Whatever we dread, that may be out of our league is different for everyone, and yet certain things are very common. I could not handle what others are able to handle, and others may not be able to cope with what I have to cope with. But whatever that monster for everyone is, we subconsciously assume that this would not, cannot, and will not happen to us. Not in our wildest dreams.

I have been to many funerals in my life, my first funeral was when I was about 10 or 11 when my paternal grandmother died. It was surreal to me of course, because I cannot remember my parents having explained to us kids why she died. But I remember having had this strong logical acceptance that this was normal, that when “people” get old, they die. That was that. No questions asked.

Apart from that, I didn’t grow up with my grandparents, neither the parents of my mother nor the parents of my father, as we lived in another state from relatives and both sets of grandparents did not approve of my parents getting married as both families had different religious denominations. At the post-war times, and certainly before that, in the 1950s / 60s and further there was this strong division and identity in the two major Christian denominations of Catholics and Protestants. And even though I was raised in the Atheist “belief” that there is no God, my grandparents on both sides just went through the religious notion, without really living any values of faith, as long as they had some kind of belonging to an institutionalized organization that brought structure, tradition and routine into everyone’s lives. It was still a no-go then for a Catholic to marry a Protestant and vice versa. So, I had no close relationship to my grandparents and their passing was “just” what happens to old people.

But my parents were true rebels ahead of their time, which when growing up frustrated me, but in hindsight I am proud of them defying stale traditions and daring to take a different route. But as a kid I felt left out because all my school friends went through their communion or confirmation, which only meant they got lots of money and presents! On our birth-certificates and passports in the section where it states our religion / denomination, it simply says: None. So, we kids hardly had contact with both our sets of grandparents, except for that last “point of contact” at funerals. Sad, but true.

My paternal grandfather died a few years later when I was around 13. Again logical. He was old, he lived his life, he died. And then when I was 15 a friend from school died when he was hit by a car while riding his bicycle. That was my first shock encounter of premature death, but again, he wasn’t that close of a friend, even though we hung out with a group of friends on the day he lost his life. He died shortly before midnight on the eve of his 15th birthday on the operating table in A&E.

I remember the next day when we heard the news from our teachers in every classroom, my brother and I later at home were wondering if our friend would still have the hairspray in his hair, as he always wore hairspray as the only boy we knew. It must have been our shock reaction that was pondering that once someone dies and his soul “disappears”, whatever they are wearing, hairspray, perfume… disappears, too.
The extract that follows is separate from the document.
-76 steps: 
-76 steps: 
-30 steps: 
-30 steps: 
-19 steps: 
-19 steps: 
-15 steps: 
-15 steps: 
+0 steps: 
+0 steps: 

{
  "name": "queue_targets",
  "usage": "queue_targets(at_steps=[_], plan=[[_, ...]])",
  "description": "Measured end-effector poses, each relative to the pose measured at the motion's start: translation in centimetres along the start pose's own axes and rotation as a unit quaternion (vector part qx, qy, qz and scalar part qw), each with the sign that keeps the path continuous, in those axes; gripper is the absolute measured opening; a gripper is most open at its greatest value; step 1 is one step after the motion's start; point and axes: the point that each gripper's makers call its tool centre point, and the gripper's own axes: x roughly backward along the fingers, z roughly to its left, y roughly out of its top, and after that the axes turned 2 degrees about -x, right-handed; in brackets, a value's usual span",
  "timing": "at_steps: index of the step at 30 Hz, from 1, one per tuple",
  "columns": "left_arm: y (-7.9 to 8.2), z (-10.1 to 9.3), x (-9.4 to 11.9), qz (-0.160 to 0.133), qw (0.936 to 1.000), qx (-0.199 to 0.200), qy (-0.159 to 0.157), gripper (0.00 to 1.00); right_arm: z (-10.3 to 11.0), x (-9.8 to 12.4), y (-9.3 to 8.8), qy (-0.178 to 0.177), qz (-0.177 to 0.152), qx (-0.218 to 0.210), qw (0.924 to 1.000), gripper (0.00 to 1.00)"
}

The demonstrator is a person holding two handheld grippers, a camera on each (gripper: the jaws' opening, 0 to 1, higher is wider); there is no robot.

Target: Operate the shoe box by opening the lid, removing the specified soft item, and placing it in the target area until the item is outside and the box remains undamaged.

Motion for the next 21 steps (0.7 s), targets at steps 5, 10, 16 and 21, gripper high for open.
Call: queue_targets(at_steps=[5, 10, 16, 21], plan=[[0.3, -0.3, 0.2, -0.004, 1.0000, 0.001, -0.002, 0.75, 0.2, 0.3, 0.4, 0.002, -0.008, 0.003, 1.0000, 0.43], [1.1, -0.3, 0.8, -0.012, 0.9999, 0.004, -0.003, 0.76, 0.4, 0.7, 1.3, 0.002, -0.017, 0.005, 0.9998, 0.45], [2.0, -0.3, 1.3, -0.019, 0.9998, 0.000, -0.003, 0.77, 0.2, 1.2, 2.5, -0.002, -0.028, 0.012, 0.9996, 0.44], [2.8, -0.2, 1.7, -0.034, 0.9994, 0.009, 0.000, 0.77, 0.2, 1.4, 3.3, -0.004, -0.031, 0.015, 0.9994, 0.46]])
The scent and the glue of life on the body just disintegrating immediately when the soul and spirit leaves the body. It was our shock reaction because we were with him and other friends just hours before the accident and his death. The whole school, it seemed, came to the funeral, again very surreal, but I was able to keep his death at a distance again, hiding myself in the crowd of funeral guests and the group of friends.

And then another shock of an ex-boyfriend who died of suicide. I haven’t had contact with him for 10+ years, and apart from us having been teenagers in our clumsy way of being boyfriend / girlfriend as kids, I had a lot of distance to him by the time he died and the effect of his death and circumstances I was able to cope with.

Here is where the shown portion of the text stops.